Rules of Hex
Shape of the board
The Hex board is composed of hexagons, arranged in an n × n rhombus, where n is an integer greater than one. Thus Hex can be played on boards of different sizes, and which size is considered standard varies. Piet Hein used a board of size 11, while John Nash settled on size 14. Nowadays people usually use the sizes that are available on game sites on the Internet offering Hex. Games.wtanaka.com uses sizes 11, 14 and 19; Little Golem offers the sizes 13 and 19. (See the article Board size for more.)
It is also possible to play on boards of size m × n where m and n are distinct integers, but in this case a winning strategy is known for the player with shortest distance between his sides.
This is how a typical Hex board looks:
Playing the game
Hex is played by two players, who take turns placing pieces on the board. The players have different colours, say red and blue. (The players themselves are sometimes referred to as Red and Blue) The four edges of the board are coloured with the same colours, in such a way that parallel edges have the same colour. Red wins if he can build a continuous chain between the two red edges, and blue wins if he can build such a chain between the blue edges.

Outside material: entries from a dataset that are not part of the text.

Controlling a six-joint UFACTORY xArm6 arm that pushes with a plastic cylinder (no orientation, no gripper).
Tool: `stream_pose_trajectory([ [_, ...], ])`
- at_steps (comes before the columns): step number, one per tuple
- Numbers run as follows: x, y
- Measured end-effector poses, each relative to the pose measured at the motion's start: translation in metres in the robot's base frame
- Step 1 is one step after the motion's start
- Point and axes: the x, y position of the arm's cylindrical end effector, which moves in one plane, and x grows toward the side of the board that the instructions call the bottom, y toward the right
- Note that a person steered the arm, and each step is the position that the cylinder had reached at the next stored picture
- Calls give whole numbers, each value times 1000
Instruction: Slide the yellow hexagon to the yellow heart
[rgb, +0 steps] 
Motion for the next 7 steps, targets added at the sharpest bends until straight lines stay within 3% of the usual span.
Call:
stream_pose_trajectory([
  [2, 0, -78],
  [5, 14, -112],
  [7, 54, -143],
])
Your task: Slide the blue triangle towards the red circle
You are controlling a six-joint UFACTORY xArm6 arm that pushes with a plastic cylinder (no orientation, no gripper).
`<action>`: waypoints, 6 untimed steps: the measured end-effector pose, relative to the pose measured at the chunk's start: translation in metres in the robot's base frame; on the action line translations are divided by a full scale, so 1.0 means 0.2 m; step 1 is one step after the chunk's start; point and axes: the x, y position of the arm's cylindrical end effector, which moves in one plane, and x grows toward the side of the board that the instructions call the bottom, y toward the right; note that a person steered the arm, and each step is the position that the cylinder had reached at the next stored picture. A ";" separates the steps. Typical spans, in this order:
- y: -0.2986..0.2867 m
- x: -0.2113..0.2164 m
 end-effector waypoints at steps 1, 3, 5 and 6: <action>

Example: the following diagram shows a game after the first three moves.
The next diagram shows the rest of the game.
Red has won this game, since he has built a connection from the top to the bottom.
The swap rule
The above rules give a strong advantage to the first player. Because of this, the swap rule (also called the Pie rule) was introduced. Suppose that Red is to make the first move. Then the first player places a Red piece on the board, in any cell he likes. After that, the second player decides who will play Red and who will play Blue. Then whoever was decided to be blue makes the next move, and the game continues normally (that's how it works at games.wtanaka.com and pbmserv).
Another possibility to swap (without changing sides of each player) is to make a piece swap. That is, the second player in his first move may remove the first stone which was placed on field with coordinates (x;y) and place his/her own stone on field (y;x). That's how it works at Little Golem. These two ways of swapping are effectively the same.